This is a subject that has always interested me – agnotology, the study of the cultural production of ignorance.
It’s a rich field, especially today when whole industries devote themselves to sowing public misinformation and doubt about their products and activities.
The tobacco industry was a pioneer at this. Its goal was to erode public acceptance of the scientifically proven links between smoking and disease: In the words of an internal 1969 memo legal opponents extracted from Brown & Williamson’s files, “Doubt is our product.” Big Tobacco’s method should not be to debunk the evidence, the memo’s author wrote, but to establish a “controversy.”
Bullshitting for profit and to protect the profits – and bullshitting about life and death, at that. Such a fabulous thing to do. “So a lot of people get lung cancer because we succeed in fooling them! So what? It’s more money for us!”
When this sort of manipulation of information is done for profit, or to confound the development of beneficial public policy, it becomes a threat to health and to democratic society. Big Tobacco’s program has been carefully studied by the sugar industry, which has become a major target of public health advocates.

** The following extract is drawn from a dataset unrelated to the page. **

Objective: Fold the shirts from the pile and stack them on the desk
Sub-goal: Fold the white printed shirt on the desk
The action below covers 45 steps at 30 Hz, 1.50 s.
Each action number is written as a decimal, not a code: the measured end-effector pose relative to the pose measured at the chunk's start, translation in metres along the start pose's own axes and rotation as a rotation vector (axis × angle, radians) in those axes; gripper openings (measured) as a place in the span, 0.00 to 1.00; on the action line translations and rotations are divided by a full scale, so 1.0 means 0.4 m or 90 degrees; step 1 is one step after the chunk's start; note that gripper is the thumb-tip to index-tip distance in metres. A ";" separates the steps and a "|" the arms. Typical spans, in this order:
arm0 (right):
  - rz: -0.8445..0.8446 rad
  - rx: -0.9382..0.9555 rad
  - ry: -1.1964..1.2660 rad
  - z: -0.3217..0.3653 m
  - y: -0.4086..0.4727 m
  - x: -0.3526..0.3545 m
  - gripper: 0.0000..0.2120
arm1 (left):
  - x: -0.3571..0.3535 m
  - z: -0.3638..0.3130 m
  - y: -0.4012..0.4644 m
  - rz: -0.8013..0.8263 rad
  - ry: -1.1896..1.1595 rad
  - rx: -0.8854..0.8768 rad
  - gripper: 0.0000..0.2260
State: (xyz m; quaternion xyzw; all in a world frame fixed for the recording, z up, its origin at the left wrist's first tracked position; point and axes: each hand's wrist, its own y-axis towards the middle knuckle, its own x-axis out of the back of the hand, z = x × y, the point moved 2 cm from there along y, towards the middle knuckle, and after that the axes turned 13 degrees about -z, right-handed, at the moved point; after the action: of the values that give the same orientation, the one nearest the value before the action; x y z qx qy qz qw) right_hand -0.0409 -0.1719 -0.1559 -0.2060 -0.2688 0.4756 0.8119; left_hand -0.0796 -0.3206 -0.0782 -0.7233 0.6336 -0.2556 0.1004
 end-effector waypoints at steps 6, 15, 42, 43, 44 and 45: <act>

It’s also echoed by vaccination opponents, who continue to use a single dishonest and thoroughly discredited British paper to sow doubts about the safety of childhood immunizations, and by climate change deniers.
Well, everybody needs a hobby.
Big Tobacco’s public relations campaign against the anti-smoking movement, for example, was aimed at “manufacturing a ‘debate,’ convincing the mass media that responsible journalists had an obligation to present ‘both sides’ of it,” reported Naomi Oreskes and Erik Conway in their 2010 book, “Merchants of Doubt.”
I am reading that book right now. It is terrific.